The private-cache row is a stress model, not a production allocator. It exists to make one question visible: when one thread frees an object, who is allowed to reuse that memory next?

Allocator forensics
Same trace, four ledgers

The canvas separates requested live bytes, rounding waste, free holes, and private cached slack. Nothing here moves an allocated object after the program receives a pointer.

synthetic trace
live request rounding waste free hole private cached slack

This is a policy microscope, not an allocator benchmark. Real allocators have page runs, arenas, huge-object paths, decay, scavenging, metadata, locks, NUMA effects, and OS return policies.

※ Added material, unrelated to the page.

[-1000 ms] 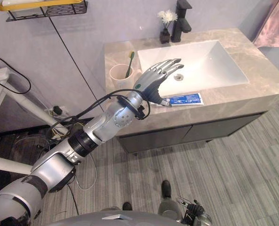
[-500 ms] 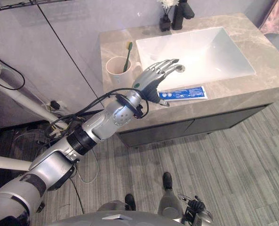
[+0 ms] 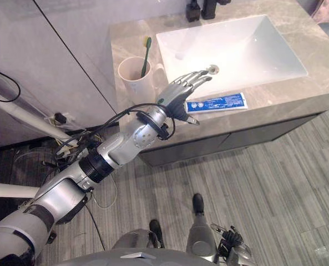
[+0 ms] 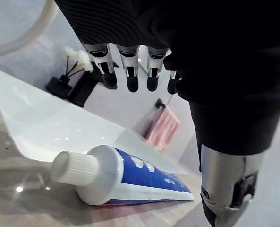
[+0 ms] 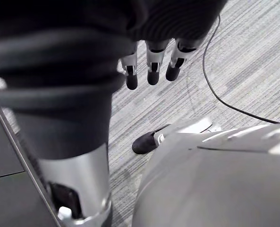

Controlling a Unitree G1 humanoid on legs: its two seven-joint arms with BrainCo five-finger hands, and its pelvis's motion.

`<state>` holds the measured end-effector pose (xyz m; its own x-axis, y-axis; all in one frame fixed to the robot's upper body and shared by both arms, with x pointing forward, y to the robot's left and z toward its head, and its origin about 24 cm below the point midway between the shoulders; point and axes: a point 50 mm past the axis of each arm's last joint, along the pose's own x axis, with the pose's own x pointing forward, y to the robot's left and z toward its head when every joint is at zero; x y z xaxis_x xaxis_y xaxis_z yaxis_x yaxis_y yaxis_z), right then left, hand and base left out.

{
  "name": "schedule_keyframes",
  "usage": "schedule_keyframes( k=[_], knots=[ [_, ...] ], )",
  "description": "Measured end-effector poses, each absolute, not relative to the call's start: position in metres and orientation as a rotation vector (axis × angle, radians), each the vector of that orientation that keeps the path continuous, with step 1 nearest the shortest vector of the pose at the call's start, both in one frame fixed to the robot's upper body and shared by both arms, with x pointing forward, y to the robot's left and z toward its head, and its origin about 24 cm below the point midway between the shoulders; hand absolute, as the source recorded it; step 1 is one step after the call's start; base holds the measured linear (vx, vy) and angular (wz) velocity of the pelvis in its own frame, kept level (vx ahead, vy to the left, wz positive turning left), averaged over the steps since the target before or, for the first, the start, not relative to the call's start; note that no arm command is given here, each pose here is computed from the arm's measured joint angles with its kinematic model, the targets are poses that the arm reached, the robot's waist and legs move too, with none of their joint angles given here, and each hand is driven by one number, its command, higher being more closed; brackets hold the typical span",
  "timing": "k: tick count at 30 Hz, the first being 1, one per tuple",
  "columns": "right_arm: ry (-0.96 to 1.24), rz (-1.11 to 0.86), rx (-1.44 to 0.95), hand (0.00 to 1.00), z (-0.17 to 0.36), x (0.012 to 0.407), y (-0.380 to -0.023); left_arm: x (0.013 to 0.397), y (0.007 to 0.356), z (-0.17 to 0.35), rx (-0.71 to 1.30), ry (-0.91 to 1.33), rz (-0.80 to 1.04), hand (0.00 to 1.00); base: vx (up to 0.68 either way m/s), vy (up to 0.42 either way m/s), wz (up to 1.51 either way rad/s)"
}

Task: Organize washtable

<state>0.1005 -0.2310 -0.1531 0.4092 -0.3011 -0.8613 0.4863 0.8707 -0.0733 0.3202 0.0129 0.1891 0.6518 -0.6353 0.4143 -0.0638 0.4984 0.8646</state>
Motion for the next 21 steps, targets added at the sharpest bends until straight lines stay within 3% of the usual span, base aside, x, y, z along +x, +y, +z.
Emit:
schedule_keyframes(
  k=[21],
  knots=[
    [0.997, -0.514, 0.178, 0.00, -0.1485, 0.1076, -0.2359, 0.3222, 0.0147, 0.1959, 0.978, -0.813, -0.381, 0.00, 0.00, 0.000, -0.02]
  ],
)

On the default trace, the program has about 22.6 KiB of live requested payload at the final snapshot. Best fit has committed 28 KiB, or about 1.27x the live bytes. First fit commits one extra page, 32 KiB, even though it has slightly less internal rounding waste. The size-class policy commits the same number of pages as best fit but spends about 8.3% of live payload on rounding. The private-cache stressor commits 60 KiB; about 26.7 KiB sits in per-thread cached blocks.

None of those numbers alone is “the fragmentation.” Each is a different line item in the bill.

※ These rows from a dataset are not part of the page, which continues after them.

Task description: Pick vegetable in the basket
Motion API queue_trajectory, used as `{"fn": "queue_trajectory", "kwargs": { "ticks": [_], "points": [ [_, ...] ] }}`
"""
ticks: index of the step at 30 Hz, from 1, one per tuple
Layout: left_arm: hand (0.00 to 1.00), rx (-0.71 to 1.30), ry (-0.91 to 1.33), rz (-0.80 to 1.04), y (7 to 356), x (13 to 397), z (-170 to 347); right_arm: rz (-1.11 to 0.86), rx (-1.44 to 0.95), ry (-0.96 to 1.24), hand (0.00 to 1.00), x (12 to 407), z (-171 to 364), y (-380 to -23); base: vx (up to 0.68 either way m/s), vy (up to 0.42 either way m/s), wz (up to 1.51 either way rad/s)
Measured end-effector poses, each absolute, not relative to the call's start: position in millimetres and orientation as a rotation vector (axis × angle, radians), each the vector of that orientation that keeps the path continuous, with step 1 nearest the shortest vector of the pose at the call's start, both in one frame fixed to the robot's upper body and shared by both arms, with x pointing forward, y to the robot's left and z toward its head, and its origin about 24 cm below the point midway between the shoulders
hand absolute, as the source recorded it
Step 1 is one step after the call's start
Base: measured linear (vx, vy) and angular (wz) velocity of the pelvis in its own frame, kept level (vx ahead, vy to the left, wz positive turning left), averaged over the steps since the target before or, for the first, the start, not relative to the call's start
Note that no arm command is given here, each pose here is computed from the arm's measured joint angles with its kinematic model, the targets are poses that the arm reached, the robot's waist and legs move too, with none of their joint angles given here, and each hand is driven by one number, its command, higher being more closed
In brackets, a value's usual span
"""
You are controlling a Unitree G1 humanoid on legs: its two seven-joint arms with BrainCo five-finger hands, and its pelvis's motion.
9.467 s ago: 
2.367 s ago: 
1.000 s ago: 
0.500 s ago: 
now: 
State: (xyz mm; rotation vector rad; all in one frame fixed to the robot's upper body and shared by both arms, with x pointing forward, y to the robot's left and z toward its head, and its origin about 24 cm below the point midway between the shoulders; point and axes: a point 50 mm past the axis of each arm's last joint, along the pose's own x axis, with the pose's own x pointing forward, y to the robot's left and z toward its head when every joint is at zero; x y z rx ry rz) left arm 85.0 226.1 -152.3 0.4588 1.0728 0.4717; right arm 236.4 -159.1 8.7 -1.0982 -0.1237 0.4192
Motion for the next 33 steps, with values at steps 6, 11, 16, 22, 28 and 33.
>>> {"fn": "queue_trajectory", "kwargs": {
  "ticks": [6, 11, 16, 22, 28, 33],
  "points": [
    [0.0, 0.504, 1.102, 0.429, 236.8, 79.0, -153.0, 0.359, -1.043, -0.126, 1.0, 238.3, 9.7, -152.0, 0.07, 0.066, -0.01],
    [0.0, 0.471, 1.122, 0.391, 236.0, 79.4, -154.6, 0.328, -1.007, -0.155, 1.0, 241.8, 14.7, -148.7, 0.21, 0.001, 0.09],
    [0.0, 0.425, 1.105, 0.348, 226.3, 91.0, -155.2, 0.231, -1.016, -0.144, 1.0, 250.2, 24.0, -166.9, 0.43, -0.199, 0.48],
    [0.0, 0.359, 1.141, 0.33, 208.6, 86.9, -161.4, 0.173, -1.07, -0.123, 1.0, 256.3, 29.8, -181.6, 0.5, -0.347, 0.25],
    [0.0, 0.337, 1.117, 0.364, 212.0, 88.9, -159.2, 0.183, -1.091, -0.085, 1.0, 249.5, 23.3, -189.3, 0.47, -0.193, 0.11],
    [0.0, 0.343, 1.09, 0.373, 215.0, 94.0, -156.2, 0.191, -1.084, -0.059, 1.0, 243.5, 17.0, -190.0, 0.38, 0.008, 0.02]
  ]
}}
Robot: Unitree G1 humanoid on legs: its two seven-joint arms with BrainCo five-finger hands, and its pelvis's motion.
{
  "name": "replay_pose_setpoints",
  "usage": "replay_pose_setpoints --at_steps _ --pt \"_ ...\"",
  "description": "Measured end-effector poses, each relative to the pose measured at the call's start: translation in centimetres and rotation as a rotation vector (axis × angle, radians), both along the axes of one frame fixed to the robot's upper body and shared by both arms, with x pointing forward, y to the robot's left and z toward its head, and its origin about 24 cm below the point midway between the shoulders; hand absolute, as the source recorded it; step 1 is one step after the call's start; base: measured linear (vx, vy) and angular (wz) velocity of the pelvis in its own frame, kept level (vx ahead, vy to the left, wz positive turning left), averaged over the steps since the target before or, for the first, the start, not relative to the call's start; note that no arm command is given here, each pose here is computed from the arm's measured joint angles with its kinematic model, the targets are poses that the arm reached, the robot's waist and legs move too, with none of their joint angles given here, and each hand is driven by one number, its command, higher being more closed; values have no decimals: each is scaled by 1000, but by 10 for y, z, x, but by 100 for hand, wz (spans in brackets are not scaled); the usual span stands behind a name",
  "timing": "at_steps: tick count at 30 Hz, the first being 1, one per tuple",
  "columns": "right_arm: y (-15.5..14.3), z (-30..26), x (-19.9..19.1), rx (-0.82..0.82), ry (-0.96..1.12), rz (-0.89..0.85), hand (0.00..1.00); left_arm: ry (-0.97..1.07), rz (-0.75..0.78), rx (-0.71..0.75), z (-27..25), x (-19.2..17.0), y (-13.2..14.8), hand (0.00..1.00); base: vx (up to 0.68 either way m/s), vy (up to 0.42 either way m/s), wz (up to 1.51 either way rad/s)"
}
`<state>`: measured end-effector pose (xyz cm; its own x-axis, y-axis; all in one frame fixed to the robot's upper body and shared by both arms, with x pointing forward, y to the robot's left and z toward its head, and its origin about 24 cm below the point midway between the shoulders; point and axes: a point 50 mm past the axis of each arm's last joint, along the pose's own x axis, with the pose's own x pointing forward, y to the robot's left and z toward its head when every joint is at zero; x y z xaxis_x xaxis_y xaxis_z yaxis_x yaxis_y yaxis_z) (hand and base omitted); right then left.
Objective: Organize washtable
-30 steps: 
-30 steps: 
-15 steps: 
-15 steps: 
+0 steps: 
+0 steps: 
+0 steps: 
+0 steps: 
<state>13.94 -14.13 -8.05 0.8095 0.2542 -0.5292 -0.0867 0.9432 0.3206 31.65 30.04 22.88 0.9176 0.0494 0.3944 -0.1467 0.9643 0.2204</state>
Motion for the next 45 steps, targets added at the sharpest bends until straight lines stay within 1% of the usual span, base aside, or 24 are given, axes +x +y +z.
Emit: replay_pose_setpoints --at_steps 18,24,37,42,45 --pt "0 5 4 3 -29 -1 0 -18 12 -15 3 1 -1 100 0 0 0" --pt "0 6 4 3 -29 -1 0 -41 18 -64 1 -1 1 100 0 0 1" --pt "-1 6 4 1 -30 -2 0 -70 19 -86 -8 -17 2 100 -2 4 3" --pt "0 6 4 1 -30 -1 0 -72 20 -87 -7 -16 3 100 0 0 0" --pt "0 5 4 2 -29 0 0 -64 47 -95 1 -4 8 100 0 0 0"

Suspect 1: The Allocator Cannot Move the Furniture

Conventional C and C++ heap allocators are boxed in by a simple promise: after malloc returns a pointer, the allocator cannot later move the object and fix all copies of that pointer. Wilson et al. make this explicit in their model of general-purpose heap storage: the allocator knows sizes and free events, not the types and pointer graph inside the blocks.1

That constraint is why fragmentation is not just “run compaction.” A copying garbage collector can move live objects because it controls or discovers the references. A malloc implementation usually cannot. It must rearrange the map without moving the furniture.

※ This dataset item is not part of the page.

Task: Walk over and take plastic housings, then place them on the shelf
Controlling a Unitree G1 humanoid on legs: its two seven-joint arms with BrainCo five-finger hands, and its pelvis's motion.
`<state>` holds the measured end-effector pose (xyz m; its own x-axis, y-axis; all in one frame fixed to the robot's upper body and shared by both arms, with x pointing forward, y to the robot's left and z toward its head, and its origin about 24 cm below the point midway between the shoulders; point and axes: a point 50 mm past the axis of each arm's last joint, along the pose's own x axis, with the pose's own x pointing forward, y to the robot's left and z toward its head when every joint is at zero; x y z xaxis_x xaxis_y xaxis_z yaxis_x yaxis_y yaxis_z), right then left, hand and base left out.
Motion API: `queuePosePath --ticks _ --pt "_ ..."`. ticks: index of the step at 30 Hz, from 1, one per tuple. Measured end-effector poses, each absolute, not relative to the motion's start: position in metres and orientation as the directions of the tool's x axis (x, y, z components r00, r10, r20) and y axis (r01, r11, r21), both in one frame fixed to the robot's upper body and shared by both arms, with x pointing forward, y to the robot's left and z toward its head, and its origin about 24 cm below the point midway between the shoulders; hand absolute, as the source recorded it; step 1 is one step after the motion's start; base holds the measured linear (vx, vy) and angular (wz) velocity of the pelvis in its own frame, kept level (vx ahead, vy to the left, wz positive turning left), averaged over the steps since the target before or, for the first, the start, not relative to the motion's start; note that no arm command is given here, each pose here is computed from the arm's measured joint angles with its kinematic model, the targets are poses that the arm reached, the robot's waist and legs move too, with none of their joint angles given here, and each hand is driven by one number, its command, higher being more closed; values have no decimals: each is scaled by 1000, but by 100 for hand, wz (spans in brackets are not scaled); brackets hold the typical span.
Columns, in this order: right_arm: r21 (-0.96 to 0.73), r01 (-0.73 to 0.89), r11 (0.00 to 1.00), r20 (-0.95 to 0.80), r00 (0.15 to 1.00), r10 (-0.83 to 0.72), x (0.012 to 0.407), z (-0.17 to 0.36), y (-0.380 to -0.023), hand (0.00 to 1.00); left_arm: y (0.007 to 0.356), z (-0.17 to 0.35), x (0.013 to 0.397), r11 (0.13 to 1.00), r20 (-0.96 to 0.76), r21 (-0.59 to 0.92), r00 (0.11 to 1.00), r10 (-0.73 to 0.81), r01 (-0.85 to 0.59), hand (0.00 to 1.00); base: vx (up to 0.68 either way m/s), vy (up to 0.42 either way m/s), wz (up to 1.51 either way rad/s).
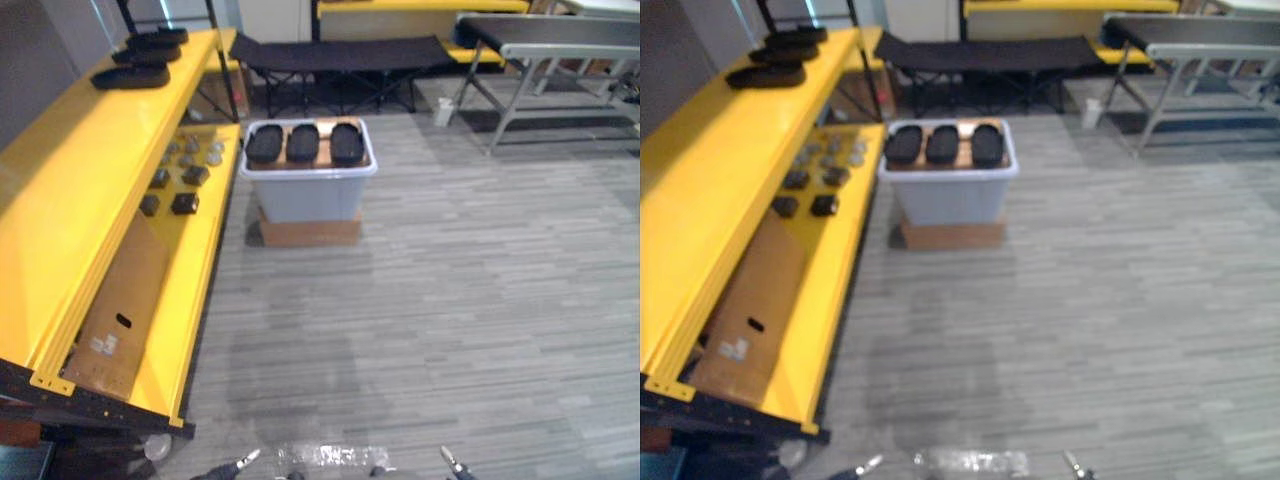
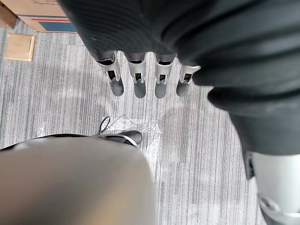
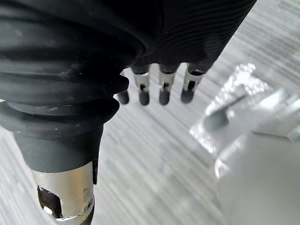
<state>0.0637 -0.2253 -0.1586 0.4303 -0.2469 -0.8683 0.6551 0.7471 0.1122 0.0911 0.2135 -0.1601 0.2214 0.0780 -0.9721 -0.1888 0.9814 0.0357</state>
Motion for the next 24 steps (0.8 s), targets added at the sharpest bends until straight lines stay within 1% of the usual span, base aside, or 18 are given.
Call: queuePosePath --ticks 3,5,12,17,21,24 --pt "121 638 760 -859 451 -242 73 -157 -227 0 214 -158 99 982 -967 35 241 80 -185 0 -47 21 0" --pt "161 620 768 -840 494 -223 88 -154 -226 0 211 -156 109 979 -956 19 282 77 -204 0 -46 12 3" --pt "202 589 782 -820 538 -193 109 -150 -221 0 205 -151 128 985 -928 2 366 67 -175 0 2 -2 4" --pt "198 589 784 -827 530 -189 104 -152 -220 0 202 -150 132 985 -914 -5 401 66 -174 0 10 -10 6" --pt "172 564 807 -849 501 -169 88 -156 -214 0 196 -151 131 979 -906 -20 417 68 -202 0 -4 -15 7" --pt "166 557 813 -856 491 -162 78 -158 -213 0 189 -152 132 984 -904 -18 424 60 -178 0 -31 -21 15"
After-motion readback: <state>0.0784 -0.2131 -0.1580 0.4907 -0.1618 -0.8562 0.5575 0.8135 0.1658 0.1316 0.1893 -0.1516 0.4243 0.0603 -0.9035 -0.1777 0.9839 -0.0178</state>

This turns allocation into a historical process. Two heaps can contain the same live requests and still have different futures because the holes sit in different places. A large object does not care that total free memory is large. It cares whether a sufficiently large contiguous hole exists.

The lab’s “largest best-fit hole” metric is a small reminder of that fact. Free bytes are inventory. The largest hole is a capability.

Suspect 2: Rounding Bought a Market

Size classes look suspicious because they create internal fragmentation on purpose. Ask for 177 bytes and the allocator may hand you a 192-byte or 224-byte slot. That trailing space is real.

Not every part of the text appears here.